When interviewing children, punishments can have two virtues: on the one hand, they are generally more optimistic than adults, which leads them to consider that people’s character improves after punishment. Yet they are also more likely than adults to think other people’s characters are immutable, thus less likely to see punishment as having an impact on moral growth.
Researchers at Columbia University (United States) looked at the benefits that punishments could have, to determine if it changed something about people’s behavior, or even if they learned from their mistakes. The results of their study were published on January 19, 2021 in the journal Child Development.
Differences in perception according to age
To figure this out, the researchers interviewed 94 children between the ages of six and eight and 94 adults between the ages of 18 and 52. Both groups received descriptions of people who went to jail for breaking the law or people who went on business trips. The moral descriptions of these people were either good (“good guys”) or bad (“bad guys”).

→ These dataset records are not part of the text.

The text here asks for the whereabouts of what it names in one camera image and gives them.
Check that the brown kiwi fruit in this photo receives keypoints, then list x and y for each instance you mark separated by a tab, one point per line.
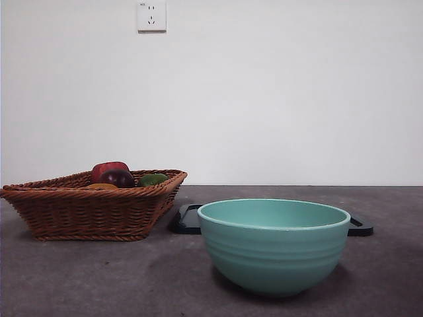
102	186

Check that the teal ribbed bowl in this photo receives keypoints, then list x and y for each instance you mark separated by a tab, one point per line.
274	254

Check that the green avocado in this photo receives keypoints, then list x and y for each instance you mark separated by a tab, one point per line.
152	180

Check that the dark rectangular tray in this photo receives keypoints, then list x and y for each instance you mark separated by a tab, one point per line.
186	223

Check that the dark purple plum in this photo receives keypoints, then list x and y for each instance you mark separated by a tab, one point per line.
117	178

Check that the red apple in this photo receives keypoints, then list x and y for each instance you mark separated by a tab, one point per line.
105	166

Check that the brown wicker basket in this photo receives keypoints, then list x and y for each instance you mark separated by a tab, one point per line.
82	214

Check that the white wall socket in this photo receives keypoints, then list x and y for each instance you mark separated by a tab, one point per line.
152	18

Participants in both age groups were asked to rate individuals’ moral character using a five-point scale. This assessment was made at the start of the incarceration/travel and after the incarceration/travel. The results showed that children, but not adults, reported that ‘average’ individuals became ‘kinder’ after a particularly harsh form of punishment (incarceration). On the other hand, unlike children, adults found that “nice” individuals became less “nice” after incarceration.

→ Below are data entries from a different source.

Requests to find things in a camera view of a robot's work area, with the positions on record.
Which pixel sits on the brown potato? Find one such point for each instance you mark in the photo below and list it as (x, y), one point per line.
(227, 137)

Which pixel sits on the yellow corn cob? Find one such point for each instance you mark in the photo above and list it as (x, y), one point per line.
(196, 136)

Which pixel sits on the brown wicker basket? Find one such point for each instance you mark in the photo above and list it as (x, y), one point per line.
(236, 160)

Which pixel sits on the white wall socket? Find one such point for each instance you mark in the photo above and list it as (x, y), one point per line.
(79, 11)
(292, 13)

According to testimonies of children interviewed for this study by James Dunlea, a doctoral student in the Department of Psychology at Columbia University, “punishments cause positive moral changes in ‘bad’ people. Unlike children, adults expect the positive qualities of ‘nice’ individuals to deteriorate after punishment.”

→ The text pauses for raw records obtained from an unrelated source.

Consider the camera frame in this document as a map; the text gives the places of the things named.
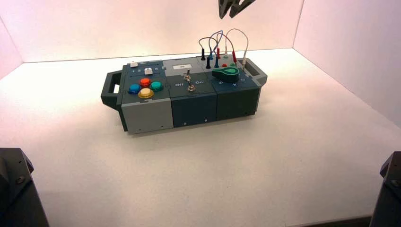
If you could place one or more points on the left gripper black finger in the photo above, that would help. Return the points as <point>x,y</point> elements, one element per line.
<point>239,7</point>
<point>223,8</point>

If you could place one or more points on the green rotary knob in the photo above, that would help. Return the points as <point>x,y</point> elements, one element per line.
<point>226,74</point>

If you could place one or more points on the grey blue control box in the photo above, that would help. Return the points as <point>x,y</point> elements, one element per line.
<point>194,106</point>

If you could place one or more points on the green round push button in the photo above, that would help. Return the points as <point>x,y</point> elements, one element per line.
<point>156,86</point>

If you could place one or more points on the red round push button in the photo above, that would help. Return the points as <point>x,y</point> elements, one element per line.
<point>145,82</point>

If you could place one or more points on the yellow round push button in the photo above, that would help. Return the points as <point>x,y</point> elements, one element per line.
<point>146,93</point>

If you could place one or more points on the blue round push button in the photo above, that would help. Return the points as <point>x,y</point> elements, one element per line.
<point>134,89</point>

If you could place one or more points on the metal toggle switch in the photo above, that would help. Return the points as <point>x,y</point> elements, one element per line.
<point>190,87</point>
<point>187,75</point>

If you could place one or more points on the white square key switch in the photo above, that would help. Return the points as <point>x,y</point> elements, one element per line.
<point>148,71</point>

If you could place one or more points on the small white rocker switch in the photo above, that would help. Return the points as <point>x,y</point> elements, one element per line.
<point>134,64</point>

The natural optimism of children
During a second experiment, carried out this time only with 77 children aged six to eight, the researchers presented pairs of individuals, who had all committed the same offence. In each pair, one of the individuals received a relatively severe punishment (going to jail after committing a transgression) while the other individual was described as receiving a relatively less severe punishment (going to time out after committing a transgression). Afterwards, the children had to judge the severity of the punishment.
Although the children were aware that the two people had committed the same offense and that one of the punishments was more severe than the other, they remained convinced that “average” people became “nicer” regardless of the type. of punishment. “These results suggest that with age, people in the United States become increasingly pessimistic about the impact of punishment on moral character.says Larisa Heiphetz, co-author and assistant professor in the Department of Psychology at Columbia University. Our work suggests that these adults may believe that redemption is not for everyone or, at least, that a specific form of harsh punishment (incarceration) is not the way forward.”